Additionally if I'm doing 10mbps transmission then the possibility of a packet getting corrupted just right to bypass crc32 and continue along the to the destination and execute is very low. Lets say at 10mbps I get 10 errors\second. If I ramp that up to 1gbps, now I'm getting 1,000 errors per second. If I ram up to 1 exabit per second, then I have an error rate of 1,000,000,000 errors per second. Say we have a collision rate of 1\1,000,000 transmission errors, Meaning 1 in a million transmission errors results in the corrupt data getting through undetected. At 10mbps I'd get error data being sent every 100,000 seconds or about once a day. At 1gbps it'd happen once every 5 minutes. At 1 exabit per second, we're talking several times a second.
If you pop open Wireshark you'll see your typical Ethernet header has a CRC32, your IP header has a CRC32, and your TCP Header has a CRC32, and that's in addition to the what the higher layer protocols may do; e.g. IPSEC might use MD5 or SHA for integrity checking in addition to the above. There are several layers of error checking in typical network communications, and they STILL goof now and again at sub 10mbps speeds.
Cyclic Redundancy Check (CRC) has several common versions and several uncommon but generally is designed to just tell when a message or file has been damaged in transit (multiple bits flipping). CRC32 by itself is not a very good error checking protocol by today's standards in large, scalar enterprise environments because of the collision rate; the average users hard-drive can have upwards of 100k files, and file-shares on a company can have tens of millions. The ratio of hash-space to the number of files is just too low. CRC32 is computationally cheap to implement whereas MD5 isn't.

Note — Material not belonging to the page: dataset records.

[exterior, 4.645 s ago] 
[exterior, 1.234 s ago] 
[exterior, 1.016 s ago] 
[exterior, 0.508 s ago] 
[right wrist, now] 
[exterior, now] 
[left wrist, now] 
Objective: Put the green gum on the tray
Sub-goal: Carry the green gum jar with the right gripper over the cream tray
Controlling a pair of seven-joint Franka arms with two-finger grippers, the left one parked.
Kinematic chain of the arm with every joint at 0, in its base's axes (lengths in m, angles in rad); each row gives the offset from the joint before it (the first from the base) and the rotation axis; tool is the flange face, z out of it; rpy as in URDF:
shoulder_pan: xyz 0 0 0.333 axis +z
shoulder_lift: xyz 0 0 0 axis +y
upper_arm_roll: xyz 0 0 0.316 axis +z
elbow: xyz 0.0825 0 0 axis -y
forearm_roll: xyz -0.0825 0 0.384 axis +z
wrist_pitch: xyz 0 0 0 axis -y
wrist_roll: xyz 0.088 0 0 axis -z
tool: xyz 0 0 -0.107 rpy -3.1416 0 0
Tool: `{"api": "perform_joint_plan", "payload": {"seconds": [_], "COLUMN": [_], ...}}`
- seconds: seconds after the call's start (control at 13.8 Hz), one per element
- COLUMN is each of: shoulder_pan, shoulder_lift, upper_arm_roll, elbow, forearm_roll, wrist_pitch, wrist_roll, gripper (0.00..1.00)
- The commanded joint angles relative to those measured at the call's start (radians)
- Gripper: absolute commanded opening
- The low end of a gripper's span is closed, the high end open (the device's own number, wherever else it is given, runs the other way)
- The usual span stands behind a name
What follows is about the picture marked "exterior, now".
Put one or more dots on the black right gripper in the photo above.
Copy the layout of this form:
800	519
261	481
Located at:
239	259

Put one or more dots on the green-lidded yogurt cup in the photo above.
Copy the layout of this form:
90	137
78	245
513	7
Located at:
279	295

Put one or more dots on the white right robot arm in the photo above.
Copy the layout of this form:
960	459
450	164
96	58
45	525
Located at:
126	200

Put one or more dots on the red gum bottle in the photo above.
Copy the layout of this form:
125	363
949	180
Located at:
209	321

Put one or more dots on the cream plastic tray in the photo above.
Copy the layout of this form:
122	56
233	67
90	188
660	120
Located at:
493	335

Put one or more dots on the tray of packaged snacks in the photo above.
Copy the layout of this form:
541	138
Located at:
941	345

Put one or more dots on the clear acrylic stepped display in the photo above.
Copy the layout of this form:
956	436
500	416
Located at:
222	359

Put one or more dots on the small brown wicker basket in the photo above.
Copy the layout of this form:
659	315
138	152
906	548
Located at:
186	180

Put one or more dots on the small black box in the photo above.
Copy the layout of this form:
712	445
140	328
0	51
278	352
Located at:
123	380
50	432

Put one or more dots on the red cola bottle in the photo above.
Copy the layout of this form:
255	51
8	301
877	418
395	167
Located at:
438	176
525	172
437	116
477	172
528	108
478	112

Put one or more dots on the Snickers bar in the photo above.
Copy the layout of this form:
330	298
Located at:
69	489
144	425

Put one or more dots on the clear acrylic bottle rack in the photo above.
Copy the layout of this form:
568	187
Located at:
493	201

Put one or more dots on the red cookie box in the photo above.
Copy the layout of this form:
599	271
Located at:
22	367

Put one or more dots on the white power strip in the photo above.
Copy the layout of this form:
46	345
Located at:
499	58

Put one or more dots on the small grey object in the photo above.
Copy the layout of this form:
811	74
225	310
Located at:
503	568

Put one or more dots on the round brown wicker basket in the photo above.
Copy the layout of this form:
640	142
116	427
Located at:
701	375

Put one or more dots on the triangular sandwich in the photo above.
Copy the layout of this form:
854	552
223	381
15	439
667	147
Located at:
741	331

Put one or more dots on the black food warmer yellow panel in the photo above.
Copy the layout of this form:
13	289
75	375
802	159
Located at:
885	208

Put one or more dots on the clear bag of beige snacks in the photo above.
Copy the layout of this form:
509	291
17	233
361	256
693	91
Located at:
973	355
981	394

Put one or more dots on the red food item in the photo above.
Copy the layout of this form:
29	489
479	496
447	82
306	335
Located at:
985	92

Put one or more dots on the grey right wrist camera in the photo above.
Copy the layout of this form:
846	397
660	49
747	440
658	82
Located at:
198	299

MD5 was designed to stop intentional use of collisions to make a malicious file look benign. It's considered insecure because the hashspace has been sufficiently mapped to enable some attacks to occur, and some collisions are predictable. SHA1 and SHA2 are the new kids on the block.
For file verification, Md5 is starting to be used by a lot of vendors because you can do multigigabyte files or multiterrabyte files quickly with it and stack that on top of the general OS's use and support of CRC32's. Do not be surprised if within the next decade filesystems start using MD5 for error checking.